### WHAT IS NEEDED
Give back the full listing that follows exactly as it reads.

### EXERCISE DATA
□ □ □ □ □

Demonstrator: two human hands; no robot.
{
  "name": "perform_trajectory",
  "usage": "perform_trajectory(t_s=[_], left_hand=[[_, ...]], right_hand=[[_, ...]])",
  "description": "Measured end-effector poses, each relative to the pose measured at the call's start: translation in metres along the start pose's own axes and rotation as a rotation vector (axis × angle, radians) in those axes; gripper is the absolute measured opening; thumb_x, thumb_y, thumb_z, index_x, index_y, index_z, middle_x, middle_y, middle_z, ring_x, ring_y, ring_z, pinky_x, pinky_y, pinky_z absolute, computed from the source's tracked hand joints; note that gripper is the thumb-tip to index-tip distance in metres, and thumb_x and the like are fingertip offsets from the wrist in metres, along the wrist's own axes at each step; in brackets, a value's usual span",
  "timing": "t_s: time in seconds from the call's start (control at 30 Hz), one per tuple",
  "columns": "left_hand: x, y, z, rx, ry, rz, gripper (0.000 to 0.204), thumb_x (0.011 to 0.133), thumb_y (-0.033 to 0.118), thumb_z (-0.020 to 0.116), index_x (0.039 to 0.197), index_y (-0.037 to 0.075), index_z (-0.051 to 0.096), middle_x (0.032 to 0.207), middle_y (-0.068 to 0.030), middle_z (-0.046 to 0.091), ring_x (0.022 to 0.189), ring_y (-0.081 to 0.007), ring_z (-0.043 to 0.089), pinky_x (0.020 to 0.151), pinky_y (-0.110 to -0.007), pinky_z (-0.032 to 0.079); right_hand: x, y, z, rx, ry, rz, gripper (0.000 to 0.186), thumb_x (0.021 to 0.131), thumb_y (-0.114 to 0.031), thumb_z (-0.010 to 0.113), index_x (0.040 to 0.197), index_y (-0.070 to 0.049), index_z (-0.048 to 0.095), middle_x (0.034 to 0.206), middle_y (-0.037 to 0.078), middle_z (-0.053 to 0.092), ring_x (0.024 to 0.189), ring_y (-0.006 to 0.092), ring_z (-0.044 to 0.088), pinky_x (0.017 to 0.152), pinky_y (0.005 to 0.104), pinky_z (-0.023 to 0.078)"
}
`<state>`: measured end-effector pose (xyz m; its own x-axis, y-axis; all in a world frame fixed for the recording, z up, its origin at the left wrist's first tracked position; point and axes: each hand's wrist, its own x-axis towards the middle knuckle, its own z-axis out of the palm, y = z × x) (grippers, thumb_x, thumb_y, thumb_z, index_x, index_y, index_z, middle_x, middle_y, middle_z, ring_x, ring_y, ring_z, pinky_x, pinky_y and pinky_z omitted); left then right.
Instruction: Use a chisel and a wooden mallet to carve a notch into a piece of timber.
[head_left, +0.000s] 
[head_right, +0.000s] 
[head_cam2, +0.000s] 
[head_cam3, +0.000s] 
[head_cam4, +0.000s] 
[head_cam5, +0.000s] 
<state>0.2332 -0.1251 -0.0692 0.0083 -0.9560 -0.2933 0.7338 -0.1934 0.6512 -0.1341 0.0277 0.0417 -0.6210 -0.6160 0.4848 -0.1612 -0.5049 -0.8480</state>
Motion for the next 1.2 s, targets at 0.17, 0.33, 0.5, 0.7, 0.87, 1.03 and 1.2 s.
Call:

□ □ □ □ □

### TASK SOLUTION
Demonstrator: two human hands; no robot.
{
  "name": "perform_trajectory",
  "usage": "perform_trajectory(t_s=[_], left_hand=[[_, ...]], right_hand=[[_, ...]])",
  "description": "Measured end-effector poses, each relative to the pose measured at the call's start: translation in metres along the start pose's own axes and rotation as a rotation vector (axis × angle, radians) in those axes; gripper is the absolute measured opening; thumb_x, thumb_y, thumb_z, index_x, index_y, index_z, middle_x, middle_y, middle_z, ring_x, ring_y, ring_z, pinky_x, pinky_y, pinky_z absolute, computed from the source's tracked hand joints; note that gripper is the thumb-tip to index-tip distance in metres, and thumb_x and the like are fingertip offsets from the wrist in metres, along the wrist's own axes at each step; in brackets, a value's usual span",
  "timing": "t_s: time in seconds from the call's start (control at 30 Hz), one per tuple",
  "columns": "left_hand: x, y, z, rx, ry, rz, gripper (0.000 to 0.204), thumb_x (0.011 to 0.133), thumb_y (-0.033 to 0.118), thumb_z (-0.020 to 0.116), index_x (0.039 to 0.197), index_y (-0.037 to 0.075), index_z (-0.051 to 0.096), middle_x (0.032 to 0.207), middle_y (-0.068 to 0.030), middle_z (-0.046 to 0.091), ring_x (0.022 to 0.189), ring_y (-0.081 to 0.007), ring_z (-0.043 to 0.089), pinky_x (0.020 to 0.151), pinky_y (-0.110 to -0.007), pinky_z (-0.032 to 0.079); right_hand: x, y, z, rx, ry, rz, gripper (0.000 to 0.186), thumb_x (0.021 to 0.131), thumb_y (-0.114 to 0.031), thumb_z (-0.010 to 0.113), index_x (0.040 to 0.197), index_y (-0.070 to 0.049), index_z (-0.048 to 0.095), middle_x (0.034 to 0.206), middle_y (-0.037 to 0.078), middle_z (-0.053 to 0.092), ring_x (0.024 to 0.189), ring_y (-0.006 to 0.092), ring_z (-0.044 to 0.088), pinky_x (0.017 to 0.152), pinky_y (0.005 to 0.104), pinky_z (-0.023 to 0.078)"
}
`<state>`: measured end-effector pose (xyz m; its own x-axis, y-axis; all in a world frame fixed for the recording, z up, its origin at the left wrist's first tracked position; point and axes: each hand's wrist, its own x-axis towards the middle knuckle, its own z-axis out of the palm, y = z × x) (grippers, thumb_x, thumb_y, thumb_z, index_x, index_y, index_z, middle_x, middle_y, middle_z, ring_x, ring_y, ring_z, pinky_x, pinky_y and pinky_z omitted); left then right.
Instruction: Use a chisel and a wooden mallet to carve a notch into a piece of timber.
[head_left, +0.000s] 
[head_right, +0.000s] 
[head_cam2, +0.000s] 
[head_cam3, +0.000s] 
[head_cam4, +0.000s] 
[head_cam5, +0.000s] 
<state>0.2332 -0.1251 -0.0692 0.0083 -0.9560 -0.2933 0.7338 -0.1934 0.6512 -0.1341 0.0277 0.0417 -0.6210 -0.6160 0.4848 -0.1612 -0.5049 -0.8480</state>
Motion for the next 1.2 s, targets at 0.17, 0.33, 0.5, 0.7, 0.87, 1.03 and 1.2 s.
Call:

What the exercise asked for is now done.